The function returns a new DataFrame that includes similarity scores for each row of input text that's in an output column.

Syntax

df.ai.similarity(input_col="col1", other="value", output_col="similarity")

Parameters

Name Description
input_col
Required
A string that contains the name of an existing column with input text values to use for computing similarity scores.
other or other_col
Required
Only one of these parameters is required. The other parameter is a string that contains a single common text value used to compute similarity scores for each row of input. The other_col parameter is a string that designates the name of a second existing column, with text values used to compute pairwise similarity scores.
output_col
Optional
A string that contains the name of a new column to store calculated similarity scores for each input text row. If you don't set this parameter, a default name generates for the output column.
error_col
Optional
A string that contains the name of a new column that stores any OpenAI errors that result from processing each input text row.

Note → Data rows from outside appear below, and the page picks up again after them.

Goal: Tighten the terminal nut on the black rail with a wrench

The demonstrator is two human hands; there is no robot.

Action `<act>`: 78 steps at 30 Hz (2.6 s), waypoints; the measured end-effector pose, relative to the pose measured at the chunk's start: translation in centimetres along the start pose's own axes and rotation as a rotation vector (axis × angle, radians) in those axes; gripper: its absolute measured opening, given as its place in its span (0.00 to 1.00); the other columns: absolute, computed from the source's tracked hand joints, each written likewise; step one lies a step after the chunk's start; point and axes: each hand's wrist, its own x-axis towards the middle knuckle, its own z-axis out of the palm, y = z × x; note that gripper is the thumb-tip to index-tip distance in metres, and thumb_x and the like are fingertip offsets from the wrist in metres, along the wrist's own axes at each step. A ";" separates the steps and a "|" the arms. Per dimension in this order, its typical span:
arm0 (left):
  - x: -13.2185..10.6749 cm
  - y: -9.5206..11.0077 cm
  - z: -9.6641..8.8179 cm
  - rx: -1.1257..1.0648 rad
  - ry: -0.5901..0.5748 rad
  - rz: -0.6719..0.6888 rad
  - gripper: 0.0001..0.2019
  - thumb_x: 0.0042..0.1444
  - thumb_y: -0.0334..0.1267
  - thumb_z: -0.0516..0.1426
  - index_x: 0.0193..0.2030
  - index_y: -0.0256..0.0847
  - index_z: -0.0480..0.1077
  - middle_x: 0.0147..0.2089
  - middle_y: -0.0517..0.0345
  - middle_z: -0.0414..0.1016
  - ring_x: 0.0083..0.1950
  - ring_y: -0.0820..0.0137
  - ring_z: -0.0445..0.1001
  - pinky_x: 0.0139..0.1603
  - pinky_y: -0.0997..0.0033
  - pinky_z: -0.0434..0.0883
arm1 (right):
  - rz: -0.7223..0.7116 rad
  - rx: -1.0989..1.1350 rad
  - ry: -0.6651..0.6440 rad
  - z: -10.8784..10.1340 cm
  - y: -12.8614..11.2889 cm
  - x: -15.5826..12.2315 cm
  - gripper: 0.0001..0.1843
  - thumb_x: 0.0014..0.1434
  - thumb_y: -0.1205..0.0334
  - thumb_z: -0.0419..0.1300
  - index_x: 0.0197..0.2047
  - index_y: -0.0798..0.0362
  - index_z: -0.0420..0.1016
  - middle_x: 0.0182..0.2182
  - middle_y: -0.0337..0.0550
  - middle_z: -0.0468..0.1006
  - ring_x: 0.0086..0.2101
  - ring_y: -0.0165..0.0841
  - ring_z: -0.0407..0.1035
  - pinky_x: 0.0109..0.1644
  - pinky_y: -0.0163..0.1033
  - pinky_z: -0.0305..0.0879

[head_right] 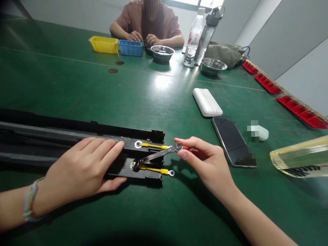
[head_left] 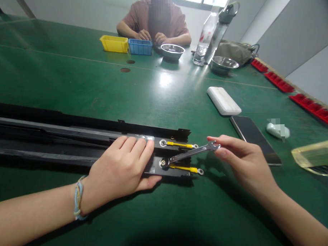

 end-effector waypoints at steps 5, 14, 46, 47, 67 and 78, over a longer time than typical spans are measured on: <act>0.1 0.2 0.1 0.000 0.002 -0.002 0.30 0.61 0.55 0.46 0.46 0.26 0.73 0.36 0.44 0.75 0.34 0.55 0.74 0.32 0.57 0.70 | -0.025 0.015 0.031 0.0 0.3 0.1 0.06 0.49 0.60 0.71 0.34 0.40 0.86 0.28 0.38 0.82 0.28 0.34 0.72 0.28 0.36 0.68; -0.1 0.1 -0.4 -0.002 0.007 -0.002 0.30 0.61 0.55 0.46 0.46 0.26 0.72 0.36 0.43 0.75 0.35 0.55 0.74 0.32 0.57 0.69 | -0.064 0.175 -0.070 -0.4 0.5 -0.1 0.06 0.48 0.56 0.73 0.32 0.43 0.85 0.26 0.40 0.77 0.29 0.34 0.70 0.29 0.37 0.66; 0.1 0.0 -0.4 -0.011 0.010 0.001 0.29 0.61 0.55 0.46 0.46 0.26 0.72 0.37 0.42 0.75 0.35 0.56 0.73 0.33 0.57 0.68 | -0.168 0.253 -0.260 -0.3 -0.9 -1.0 0.10 0.46 0.56 0.74 0.29 0.49 0.81 0.16 0.34 0.69 0.19 0.29 0.60 0.24 0.38 0.57; 0.0 0.0 -0.4 -0.011 0.009 -0.001 0.29 0.61 0.55 0.46 0.46 0.26 0.72 0.36 0.42 0.75 0.35 0.57 0.73 0.33 0.57 0.68 | -0.150 0.232 -0.224 -0.4 -0.9 -0.9 0.10 0.46 0.55 0.74 0.29 0.48 0.81 0.15 0.34 0.68 0.20 0.30 0.61 0.23 0.38 0.58; 0.0 0.0 -0.4 -0.002 -0.001 -0.007 0.29 0.61 0.55 0.46 0.46 0.27 0.72 0.36 0.43 0.76 0.35 0.57 0.73 0.32 0.58 0.68 | -0.024 0.166 -0.032 0.0 0.8 0.0 0.07 0.51 0.58 0.72 0.36 0.40 0.85 0.32 0.40 0.75 0.31 0.32 0.70 0.28 0.35 0.66; -0.1 -0.3 -0.4 -0.003 0.004 -0.003 0.29 0.60 0.55 0.47 0.46 0.26 0.72 0.36 0.42 0.75 0.35 0.57 0.72 0.33 0.58 0.68 | -0.150 0.254 -0.168 -0.2 -0.2 -0.6 0.07 0.48 0.57 0.74 0.32 0.45 0.83 0.23 0.38 0.71 0.26 0.33 0.64 0.28 0.39 0.62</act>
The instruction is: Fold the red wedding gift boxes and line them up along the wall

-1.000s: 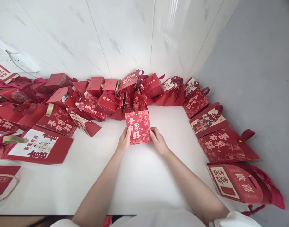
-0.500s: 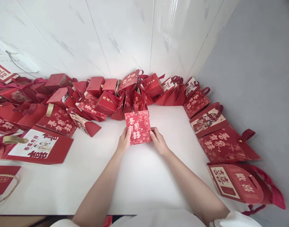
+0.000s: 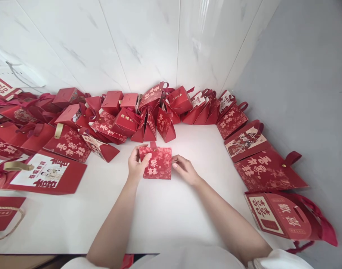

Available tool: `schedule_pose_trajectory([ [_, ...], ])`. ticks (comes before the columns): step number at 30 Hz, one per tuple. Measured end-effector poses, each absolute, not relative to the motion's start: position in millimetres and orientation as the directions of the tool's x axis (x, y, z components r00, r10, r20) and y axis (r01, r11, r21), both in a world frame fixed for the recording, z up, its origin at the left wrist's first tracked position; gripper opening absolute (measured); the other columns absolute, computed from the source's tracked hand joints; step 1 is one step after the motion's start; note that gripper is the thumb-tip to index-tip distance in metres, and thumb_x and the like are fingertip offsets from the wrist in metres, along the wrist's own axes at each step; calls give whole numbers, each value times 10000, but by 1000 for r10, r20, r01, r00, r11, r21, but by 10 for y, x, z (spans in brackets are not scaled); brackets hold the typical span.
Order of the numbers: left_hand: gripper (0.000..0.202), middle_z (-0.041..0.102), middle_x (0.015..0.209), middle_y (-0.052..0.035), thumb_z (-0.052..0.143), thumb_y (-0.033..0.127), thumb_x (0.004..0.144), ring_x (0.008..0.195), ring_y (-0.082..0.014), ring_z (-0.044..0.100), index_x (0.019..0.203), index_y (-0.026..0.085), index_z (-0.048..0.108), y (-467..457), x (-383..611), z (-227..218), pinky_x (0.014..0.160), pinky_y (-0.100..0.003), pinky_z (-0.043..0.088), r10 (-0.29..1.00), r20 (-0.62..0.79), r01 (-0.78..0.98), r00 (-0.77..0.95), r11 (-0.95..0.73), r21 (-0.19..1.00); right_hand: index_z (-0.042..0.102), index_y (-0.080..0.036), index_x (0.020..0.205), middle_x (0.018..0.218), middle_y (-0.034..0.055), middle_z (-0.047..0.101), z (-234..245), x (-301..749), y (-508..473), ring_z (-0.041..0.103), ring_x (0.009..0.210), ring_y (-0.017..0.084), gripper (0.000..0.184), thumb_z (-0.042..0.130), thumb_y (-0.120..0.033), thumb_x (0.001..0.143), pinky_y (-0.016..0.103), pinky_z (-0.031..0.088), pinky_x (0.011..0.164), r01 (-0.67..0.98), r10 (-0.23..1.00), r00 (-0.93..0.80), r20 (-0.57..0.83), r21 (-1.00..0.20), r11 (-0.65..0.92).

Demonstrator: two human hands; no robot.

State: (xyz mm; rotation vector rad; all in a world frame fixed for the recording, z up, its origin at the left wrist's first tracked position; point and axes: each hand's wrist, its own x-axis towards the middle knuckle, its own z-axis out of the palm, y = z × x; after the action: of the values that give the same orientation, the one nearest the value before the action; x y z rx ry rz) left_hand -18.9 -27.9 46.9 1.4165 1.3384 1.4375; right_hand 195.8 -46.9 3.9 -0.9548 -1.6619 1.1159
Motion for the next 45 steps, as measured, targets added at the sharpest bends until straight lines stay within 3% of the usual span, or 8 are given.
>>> schedule_pose_trajectory([
  [5, 335, 650, 962, -46, 721, 283, 712, 843, -178, 622, 1022, 190, 636, -373, -278, 677, 805, -314, 504, 849, 526, 424, -45, -460, 780, 574, -204, 836, 894, 52, 629, 59, 1967, -470, 593, 843, 195, 362, 408, -502, 957, 319, 455, 791, 152, 911, -313, 267, -933, 326],
  [13, 112, 639, 729, -22, 748, 226, 705, 708, -170, 596, 721, 203, 640, -515, -180, 808, 647, -303, 500, 719, 694, 566, 46, -591, 575, 576, -200, 801, 840, 31, 610, 45, 1950, -460, 570, 792, 177, 334, 453, -476, 945, 288, 436, 743, 169, 919, -311, 243, -937, 305],
  [20, 71, 662, 763, -17, 718, 221, 752, 731, -167, 624, 739, 210, 649, -573, -99, 826, 689, -306, 510, 771, 636, 505, 22, -558, 659, 608, -194, 855, 869, 43, 642, 13, 1958, -454, 600, 815, 189, 341, 438, -474, 950, 311, 470, 764, 176, 914, -332, 232, -937, 302],
  [23, 66, 661, 779, -13, 706, 233, 764, 743, -162, 628, 767, 207, 645, -577, -90, 816, 711, -302, 510, 800, 599, 494, -8, -518, 698, 584, -206, 1034, 1033, 77, 642, 24, 1946, -493, 615, 923, 209, 261, 465, -420, 944, 353, 489, 830, 187, 900, -294, 320, -905, 383],
  [29, 75, 699, 798, -27, 682, 278, 781, 772, -186, 658, 750, 212, 665, -592, -62, 787, 738, -330, 538, 847, 529, 414, 55, -501, 760, 223, -286, 1410, 1448, 161, 401, 30, 1876, -648, 579, 1137, 281, 500, 393, -318, 940, 521, 479, 914, 289, 743, -115, 659, -693, 660],
  [32, 52, 733, 861, -44, 677, 259, 785, 836, -207, 680, 806, 219, 703, -614, -41, 791, 771, -346, 551, 850, 500, 348, 168, -525, 777, 201, -350, 1443, 1323, 125, 503, 44, 1850, -687, 575, 1113, 278, 632, 483, -229, 892, 484, 500, 853, 404, 638, -146, 756, -543, 736],
  [36, 46, 730, 824, -40, 675, 245, 785, 789, -190, 679, 804, 217, 707, -634, -28, 779, 728, -314, 548, 855, 460, 314, 241, -517, 797, 322, -377, 1421, 1017, 66, 588, 89, 1835, -693, 595, 879, 227, 664, 519, -135, 835, 410, 480, 769, 523, 571, -199, 796, -407, 749],
  [45, 119, 694, 743, -36, 651, 314, 786, 685, -166, 643, 754, 208, 695, -623, -35, 765, 634, -282, 515, 889, 403, 370, 216, -457, 809, 533, -329, 1273, 976, 70, 595, 147, 1812, -699, 594, 836, 208, 452, 508, -166, 852, 380, 469, 731, 537, 652, -215, 727, -469, 701],
])
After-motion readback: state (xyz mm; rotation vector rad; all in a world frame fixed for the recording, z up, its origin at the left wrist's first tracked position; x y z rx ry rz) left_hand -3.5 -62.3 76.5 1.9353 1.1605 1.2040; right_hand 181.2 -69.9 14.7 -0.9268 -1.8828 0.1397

If you don't set this parameter, a default name generates for the error column. If an input row has no errors, this column has a null value.

Returns

The function returns a Spark DataFrame that includes a new column that contains generated similarity scores for each input text row. The output similarity scores are relative, and they're best used for ranking. Score values can range from -1* (opposites) to 1 (identical). A score of 0 indicates that the values are unrelated in meaning.

Example

# This code uses AI. Always review output for mistakes. 

df = spark.createDataFrame([
        ("Bill Gates",), 
        ("Sayta Nadella",), 
        ("Joan of Arc",) 
    ], ["names"])

similarity = df.ai.similarity(input_col="names", other="Microsoft", output_col="similarity")
display(similarity)

This example code cell provides the following output:

Screenshot of a data frame with columns 'name' and 'similarity'. The 'similarity' column contains similarity scores for the names and input word.